▸ ACTIVITY:
What is the number of lines in the following data that contain "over"? Answer with the number alone.

▸ DATA PROVIDED:
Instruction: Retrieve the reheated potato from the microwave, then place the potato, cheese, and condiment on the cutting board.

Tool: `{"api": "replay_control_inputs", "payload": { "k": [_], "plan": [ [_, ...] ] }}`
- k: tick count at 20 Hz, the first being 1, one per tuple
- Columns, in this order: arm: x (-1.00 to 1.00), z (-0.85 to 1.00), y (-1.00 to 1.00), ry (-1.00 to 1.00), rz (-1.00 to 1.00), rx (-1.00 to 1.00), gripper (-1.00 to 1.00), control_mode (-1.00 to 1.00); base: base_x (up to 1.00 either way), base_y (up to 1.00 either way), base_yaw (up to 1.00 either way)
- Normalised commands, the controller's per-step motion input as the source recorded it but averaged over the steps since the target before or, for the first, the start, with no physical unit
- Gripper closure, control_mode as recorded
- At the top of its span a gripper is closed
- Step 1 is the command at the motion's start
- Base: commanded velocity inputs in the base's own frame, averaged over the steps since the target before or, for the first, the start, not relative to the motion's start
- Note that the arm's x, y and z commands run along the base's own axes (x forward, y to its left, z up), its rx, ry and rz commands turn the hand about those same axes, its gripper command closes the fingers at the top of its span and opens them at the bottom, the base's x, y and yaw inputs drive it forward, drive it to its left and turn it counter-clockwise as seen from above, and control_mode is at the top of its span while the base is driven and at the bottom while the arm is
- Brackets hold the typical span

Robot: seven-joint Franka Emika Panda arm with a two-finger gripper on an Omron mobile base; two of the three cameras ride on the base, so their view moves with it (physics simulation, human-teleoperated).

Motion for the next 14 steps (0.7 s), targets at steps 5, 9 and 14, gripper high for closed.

▸ SOLUTION TO THIS EXERCISE:
2